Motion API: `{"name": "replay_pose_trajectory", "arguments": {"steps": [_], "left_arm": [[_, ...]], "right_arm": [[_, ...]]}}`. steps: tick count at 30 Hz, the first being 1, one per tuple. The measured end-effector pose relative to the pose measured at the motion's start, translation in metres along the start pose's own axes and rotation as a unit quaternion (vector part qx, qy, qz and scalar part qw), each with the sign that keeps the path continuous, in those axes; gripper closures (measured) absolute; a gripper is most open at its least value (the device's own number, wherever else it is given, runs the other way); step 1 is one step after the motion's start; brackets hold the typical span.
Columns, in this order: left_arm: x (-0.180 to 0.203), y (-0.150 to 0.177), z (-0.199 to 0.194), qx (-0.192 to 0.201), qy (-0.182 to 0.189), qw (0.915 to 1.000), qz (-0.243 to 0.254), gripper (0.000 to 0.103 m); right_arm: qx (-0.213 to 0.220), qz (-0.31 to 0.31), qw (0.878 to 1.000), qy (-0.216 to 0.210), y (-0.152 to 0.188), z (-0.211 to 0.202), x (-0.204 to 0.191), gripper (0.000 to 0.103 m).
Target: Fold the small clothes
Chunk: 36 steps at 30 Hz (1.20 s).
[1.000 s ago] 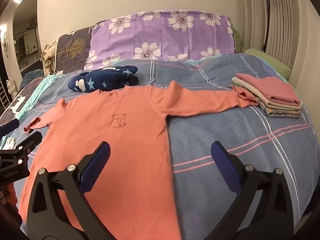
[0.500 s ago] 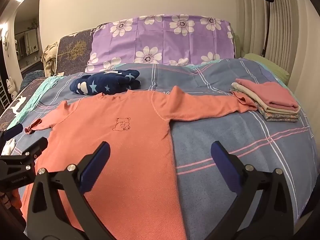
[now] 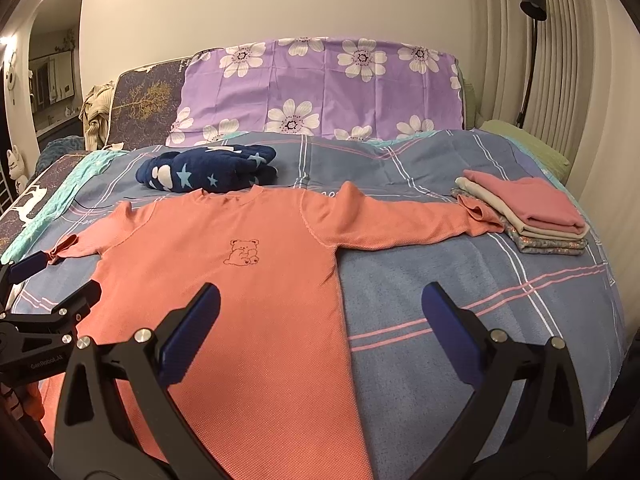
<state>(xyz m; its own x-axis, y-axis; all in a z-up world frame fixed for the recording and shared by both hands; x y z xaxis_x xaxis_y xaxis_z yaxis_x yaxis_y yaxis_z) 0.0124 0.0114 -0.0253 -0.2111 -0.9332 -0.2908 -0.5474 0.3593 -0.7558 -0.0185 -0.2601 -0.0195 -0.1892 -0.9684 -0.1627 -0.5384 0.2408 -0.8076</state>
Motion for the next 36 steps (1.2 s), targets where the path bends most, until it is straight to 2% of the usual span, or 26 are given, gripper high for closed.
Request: {"name": "replay_pose_trajectory", "arguments": {"steps": [16,26,36], "left_arm": [[-0.014,0.007,-0.002,0.012,-0.014,0.9992,-0.036,0.001],[-0.022,0.015,0.008,-0.018,0.026,0.9987,-0.04,0.001],[-0.018,0.022,0.012,-0.021,0.025,0.999,-0.03,0.001]], "right_arm": [[-0.021,-0.016,1.0,-0.003,0.013,0.004,-0.015,0.002],[-0.033,-0.035,0.999,-0.01,0.022,0.008,-0.033,0.002],[-0.039,-0.039,0.998,-0.007,0.024,0.01,-0.037,0.002]]}}
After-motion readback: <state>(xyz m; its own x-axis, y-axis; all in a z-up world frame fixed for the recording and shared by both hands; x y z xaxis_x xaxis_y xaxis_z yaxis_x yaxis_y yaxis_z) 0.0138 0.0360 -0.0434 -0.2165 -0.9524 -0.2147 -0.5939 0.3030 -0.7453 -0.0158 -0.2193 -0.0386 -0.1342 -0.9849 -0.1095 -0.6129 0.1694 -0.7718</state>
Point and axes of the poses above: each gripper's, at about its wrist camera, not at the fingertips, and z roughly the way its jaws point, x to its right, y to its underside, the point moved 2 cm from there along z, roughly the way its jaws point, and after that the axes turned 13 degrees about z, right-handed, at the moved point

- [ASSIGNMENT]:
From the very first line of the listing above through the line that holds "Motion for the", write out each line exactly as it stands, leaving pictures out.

- [ANSWER BELOW]:
Motion API: `{"name": "replay_pose_trajectory", "arguments": {"steps": [_], "left_arm": [[_, ...]], "right_arm": [[_, ...]]}}`. steps: tick count at 30 Hz, the first being 1, one per tuple. The measured end-effector pose relative to the pose measured at the motion's start, translation in metres along the start pose's own axes and rotation as a unit quaternion (vector part qx, qy, qz and scalar part qw), each with the sign that keeps the path continuous, in those axes; gripper closures (measured) absolute; a gripper is most open at its least value (the device's own number, wherever else it is given, runs the other way); step 1 is one step after the motion's start; brackets hold the typical span.
Columns, in this order: left_arm: x (-0.180 to 0.203), y (-0.150 to 0.177), z (-0.199 to 0.194), qx (-0.192 to 0.201), qy (-0.182 to 0.189), qw (0.915 to 1.000), qz (-0.243 to 0.254), gripper (0.000 to 0.103 m); right_arm: qx (-0.213 to 0.220), qz (-0.31 to 0.31), qw (0.878 to 1.000), qy (-0.216 to 0.210), y (-0.152 to 0.188), z (-0.211 to 0.202), x (-0.204 to 0.191), gripper (0.000 to 0.103 m).
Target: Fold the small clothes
Chunk: 36 steps at 30 Hz (1.20 s).
[1.000 s ago] 
[0.500 s ago] 
[now] 
<state>(xyz m; its own x-axis, y-axis; all in a z-up world frame fixed for the recording and shared by both hands; x y z xaxis_x xaxis_y xaxis_z yaxis_x yaxis_y yaxis_z) 0.0124 0.0114 -0.0253 -0.2111 -0.9332 -0.2908 -0.5474 0.3593 -0.7558 -0.0185 -0.2601 -0.0195 -0.1892 -0.9684 -0.1627 -0.5384 0.2408 -0.8076</state>
Motion for the next 36 steps (1.2 s), targets where the path bends most, until it is straight to 2% of the usual span, or 26 are given, gripper high for closed.

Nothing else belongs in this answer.